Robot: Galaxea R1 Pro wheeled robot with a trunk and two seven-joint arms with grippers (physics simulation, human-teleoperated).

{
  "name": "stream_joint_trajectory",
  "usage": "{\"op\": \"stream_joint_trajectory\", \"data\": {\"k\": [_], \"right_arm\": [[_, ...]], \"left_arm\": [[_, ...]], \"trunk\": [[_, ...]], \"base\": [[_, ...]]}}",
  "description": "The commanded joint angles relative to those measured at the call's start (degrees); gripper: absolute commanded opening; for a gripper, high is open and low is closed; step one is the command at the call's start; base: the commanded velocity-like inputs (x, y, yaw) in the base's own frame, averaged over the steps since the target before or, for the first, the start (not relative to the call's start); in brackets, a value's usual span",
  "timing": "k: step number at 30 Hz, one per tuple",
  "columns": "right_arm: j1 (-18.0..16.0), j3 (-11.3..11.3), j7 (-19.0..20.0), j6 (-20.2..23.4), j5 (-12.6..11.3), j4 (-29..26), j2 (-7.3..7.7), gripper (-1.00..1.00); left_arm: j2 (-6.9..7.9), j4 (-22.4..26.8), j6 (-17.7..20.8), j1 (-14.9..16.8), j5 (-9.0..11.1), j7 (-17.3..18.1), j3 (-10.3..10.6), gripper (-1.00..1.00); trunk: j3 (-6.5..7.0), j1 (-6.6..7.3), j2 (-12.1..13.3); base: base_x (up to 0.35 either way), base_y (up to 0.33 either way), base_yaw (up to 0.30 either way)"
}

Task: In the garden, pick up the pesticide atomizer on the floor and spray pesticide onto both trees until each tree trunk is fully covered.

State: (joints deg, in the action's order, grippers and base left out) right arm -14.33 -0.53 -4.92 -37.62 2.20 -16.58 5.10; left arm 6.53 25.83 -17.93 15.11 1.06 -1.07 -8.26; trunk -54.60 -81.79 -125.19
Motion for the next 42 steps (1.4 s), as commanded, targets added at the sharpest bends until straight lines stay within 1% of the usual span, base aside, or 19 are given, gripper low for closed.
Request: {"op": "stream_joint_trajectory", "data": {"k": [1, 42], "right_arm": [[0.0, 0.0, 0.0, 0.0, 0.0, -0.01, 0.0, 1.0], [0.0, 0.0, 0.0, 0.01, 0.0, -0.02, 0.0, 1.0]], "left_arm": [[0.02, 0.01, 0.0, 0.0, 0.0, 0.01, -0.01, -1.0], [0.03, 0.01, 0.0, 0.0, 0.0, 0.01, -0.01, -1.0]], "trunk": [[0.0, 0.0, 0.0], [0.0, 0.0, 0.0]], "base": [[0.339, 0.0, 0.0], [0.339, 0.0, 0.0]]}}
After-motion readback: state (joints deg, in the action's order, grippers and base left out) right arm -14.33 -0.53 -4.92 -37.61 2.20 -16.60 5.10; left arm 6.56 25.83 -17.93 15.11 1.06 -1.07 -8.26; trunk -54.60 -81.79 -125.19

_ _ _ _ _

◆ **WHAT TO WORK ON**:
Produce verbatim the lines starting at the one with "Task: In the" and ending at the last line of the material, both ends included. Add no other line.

◆ **PROBLEM SOLUTION**:
Task: In the garden, pick up the pesticide atomizer on the floor and spray pesticide onto both trees until each tree trunk is fully covered.

State: (joints deg, in the action's order, grippers and base left out) right arm -14.33 -0.53 -4.92 -37.62 2.20 -16.58 5.10; left arm 6.53 25.83 -17.93 15.11 1.06 -1.07 -8.26; trunk -54.60 -81.79 -125.19
Motion for the next 42 steps (1.4 s), as commanded, targets added at the sharpest bends until straight lines stay within 1% of the usual span, base aside, or 19 are given, gripper low for closed.
Request: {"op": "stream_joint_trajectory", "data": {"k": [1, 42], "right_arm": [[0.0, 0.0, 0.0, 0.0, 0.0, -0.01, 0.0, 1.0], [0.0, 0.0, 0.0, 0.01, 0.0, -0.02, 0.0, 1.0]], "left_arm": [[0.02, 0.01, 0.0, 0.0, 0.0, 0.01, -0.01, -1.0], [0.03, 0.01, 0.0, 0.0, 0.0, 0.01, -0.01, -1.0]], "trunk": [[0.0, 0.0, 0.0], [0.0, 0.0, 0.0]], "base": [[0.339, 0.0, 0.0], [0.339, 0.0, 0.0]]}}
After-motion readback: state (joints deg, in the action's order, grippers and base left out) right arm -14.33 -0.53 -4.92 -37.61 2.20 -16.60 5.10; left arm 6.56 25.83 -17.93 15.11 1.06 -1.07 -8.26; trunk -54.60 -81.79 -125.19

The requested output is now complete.